- [The data]:
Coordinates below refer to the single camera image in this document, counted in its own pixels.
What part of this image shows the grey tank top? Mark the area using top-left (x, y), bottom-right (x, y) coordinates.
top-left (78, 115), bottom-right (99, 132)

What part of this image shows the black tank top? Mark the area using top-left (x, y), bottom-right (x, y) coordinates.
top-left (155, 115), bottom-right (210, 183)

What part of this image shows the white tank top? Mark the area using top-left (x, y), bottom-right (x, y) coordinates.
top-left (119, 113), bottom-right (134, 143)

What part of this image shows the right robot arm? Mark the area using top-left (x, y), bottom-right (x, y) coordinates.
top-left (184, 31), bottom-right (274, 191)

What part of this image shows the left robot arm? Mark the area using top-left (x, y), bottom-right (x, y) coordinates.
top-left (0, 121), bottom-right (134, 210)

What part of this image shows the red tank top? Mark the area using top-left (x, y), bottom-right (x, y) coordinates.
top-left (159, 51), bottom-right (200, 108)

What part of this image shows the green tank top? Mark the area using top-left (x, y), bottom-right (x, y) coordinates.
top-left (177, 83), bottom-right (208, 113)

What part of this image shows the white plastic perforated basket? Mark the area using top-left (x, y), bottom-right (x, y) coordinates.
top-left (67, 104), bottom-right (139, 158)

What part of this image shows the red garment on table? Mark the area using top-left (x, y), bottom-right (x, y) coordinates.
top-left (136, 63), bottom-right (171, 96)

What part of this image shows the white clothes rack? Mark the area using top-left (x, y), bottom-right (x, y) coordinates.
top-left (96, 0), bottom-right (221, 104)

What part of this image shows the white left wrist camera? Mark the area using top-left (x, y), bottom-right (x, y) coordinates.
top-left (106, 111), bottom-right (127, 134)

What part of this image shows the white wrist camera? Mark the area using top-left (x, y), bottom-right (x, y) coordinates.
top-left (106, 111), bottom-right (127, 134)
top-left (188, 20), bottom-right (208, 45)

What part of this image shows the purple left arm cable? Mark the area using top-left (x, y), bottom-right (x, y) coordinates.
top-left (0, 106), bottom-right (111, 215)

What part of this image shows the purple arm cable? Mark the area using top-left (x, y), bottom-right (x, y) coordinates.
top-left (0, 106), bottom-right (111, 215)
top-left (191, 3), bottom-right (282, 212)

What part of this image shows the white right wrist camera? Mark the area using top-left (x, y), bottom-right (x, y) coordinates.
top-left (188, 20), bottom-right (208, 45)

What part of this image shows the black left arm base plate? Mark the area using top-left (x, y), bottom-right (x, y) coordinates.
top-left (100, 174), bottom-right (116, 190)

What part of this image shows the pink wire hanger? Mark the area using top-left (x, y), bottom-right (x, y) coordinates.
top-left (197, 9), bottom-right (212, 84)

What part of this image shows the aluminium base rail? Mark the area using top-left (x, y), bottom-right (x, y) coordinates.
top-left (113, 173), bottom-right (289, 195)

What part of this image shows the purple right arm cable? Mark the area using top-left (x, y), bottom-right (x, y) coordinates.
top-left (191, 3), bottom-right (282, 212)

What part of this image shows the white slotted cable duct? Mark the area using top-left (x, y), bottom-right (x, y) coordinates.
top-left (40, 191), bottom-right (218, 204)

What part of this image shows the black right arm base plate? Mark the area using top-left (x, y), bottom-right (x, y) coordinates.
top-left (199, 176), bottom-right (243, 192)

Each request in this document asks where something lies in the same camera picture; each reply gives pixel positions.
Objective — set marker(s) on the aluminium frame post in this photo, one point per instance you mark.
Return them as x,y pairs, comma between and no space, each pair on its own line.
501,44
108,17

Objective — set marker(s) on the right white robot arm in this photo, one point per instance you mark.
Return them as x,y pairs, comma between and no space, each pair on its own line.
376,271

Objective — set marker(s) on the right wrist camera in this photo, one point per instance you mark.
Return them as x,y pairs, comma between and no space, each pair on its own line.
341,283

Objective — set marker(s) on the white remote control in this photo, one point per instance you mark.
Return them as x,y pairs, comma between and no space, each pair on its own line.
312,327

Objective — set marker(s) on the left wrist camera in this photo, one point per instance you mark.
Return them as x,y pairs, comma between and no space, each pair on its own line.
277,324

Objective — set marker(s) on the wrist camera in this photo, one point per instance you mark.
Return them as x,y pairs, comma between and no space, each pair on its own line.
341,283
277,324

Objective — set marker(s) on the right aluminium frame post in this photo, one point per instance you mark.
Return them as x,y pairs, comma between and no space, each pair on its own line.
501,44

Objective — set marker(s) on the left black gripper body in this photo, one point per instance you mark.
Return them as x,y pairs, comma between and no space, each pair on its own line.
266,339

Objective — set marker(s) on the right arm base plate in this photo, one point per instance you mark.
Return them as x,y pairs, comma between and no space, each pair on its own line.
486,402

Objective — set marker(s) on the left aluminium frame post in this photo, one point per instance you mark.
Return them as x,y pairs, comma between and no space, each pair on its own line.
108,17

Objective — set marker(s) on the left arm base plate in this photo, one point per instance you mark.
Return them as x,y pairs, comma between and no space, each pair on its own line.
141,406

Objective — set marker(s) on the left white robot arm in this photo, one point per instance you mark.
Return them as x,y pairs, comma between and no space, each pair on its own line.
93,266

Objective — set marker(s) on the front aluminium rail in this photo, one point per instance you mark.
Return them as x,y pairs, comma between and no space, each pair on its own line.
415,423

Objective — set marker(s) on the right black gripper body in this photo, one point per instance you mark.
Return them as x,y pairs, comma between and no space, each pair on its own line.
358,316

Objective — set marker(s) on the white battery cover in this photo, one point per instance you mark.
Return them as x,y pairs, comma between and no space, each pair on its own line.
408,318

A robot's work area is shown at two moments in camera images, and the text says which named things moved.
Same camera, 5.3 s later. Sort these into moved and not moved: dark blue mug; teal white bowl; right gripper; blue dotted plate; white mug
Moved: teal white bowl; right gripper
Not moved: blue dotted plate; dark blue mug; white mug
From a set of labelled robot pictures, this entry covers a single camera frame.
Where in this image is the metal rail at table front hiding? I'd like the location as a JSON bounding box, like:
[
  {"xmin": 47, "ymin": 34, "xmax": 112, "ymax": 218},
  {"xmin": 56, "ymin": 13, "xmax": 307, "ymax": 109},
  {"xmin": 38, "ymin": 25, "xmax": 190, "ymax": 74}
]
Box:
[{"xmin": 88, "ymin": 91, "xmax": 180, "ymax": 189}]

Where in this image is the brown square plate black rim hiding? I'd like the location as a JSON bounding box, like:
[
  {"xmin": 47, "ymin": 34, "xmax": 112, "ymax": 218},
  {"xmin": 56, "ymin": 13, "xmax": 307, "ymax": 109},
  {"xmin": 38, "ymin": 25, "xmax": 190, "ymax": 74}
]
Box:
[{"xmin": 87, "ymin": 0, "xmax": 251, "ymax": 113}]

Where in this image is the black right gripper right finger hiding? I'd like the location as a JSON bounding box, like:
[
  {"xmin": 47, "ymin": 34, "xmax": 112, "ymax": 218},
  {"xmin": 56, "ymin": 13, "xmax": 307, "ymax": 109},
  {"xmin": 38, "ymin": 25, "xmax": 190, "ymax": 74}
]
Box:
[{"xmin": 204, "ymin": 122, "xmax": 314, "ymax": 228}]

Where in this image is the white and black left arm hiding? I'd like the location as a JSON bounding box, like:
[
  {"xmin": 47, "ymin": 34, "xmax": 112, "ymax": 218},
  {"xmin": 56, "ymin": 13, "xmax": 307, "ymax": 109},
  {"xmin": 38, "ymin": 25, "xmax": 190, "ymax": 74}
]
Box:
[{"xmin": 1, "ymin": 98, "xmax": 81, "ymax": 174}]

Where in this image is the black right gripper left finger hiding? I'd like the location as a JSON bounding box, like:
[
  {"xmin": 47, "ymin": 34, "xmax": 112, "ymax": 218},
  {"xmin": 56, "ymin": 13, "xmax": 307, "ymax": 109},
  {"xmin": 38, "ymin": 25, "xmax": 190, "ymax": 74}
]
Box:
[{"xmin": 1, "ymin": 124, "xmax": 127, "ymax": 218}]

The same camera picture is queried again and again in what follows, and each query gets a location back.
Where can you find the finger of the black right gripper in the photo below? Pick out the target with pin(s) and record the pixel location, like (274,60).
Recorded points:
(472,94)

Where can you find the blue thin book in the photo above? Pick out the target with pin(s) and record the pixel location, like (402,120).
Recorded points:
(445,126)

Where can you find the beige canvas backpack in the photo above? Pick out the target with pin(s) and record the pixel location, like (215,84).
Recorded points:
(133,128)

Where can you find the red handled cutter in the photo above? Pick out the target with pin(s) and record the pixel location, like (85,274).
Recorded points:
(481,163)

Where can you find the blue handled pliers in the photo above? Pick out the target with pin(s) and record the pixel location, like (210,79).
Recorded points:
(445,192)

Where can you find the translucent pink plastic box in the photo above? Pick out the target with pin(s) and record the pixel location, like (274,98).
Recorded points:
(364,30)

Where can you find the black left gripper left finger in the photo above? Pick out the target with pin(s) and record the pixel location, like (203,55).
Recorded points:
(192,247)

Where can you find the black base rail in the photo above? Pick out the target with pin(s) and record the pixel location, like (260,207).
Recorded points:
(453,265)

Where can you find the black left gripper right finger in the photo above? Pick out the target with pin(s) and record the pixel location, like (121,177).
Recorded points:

- [Requirement]: Pull every line containing "finger" from the data.

- [Solution]:
Where in this image is the black right gripper right finger hiding? I'd like the location as a JSON bounding box, like:
Where in this image is the black right gripper left finger hiding? I'd like the location as a JSON bounding box, like:
Where can you find the finger of the black right gripper in the photo below? Pick out the target with pin(s) and record the pixel location, like (274,60).
Where can you find the black left gripper left finger in the photo above? Pick out the target with pin(s) and record the pixel location, like (203,55).
Where can you find the black left gripper right finger in the photo above? Pick out the target with pin(s) and record the pixel location, like (121,177).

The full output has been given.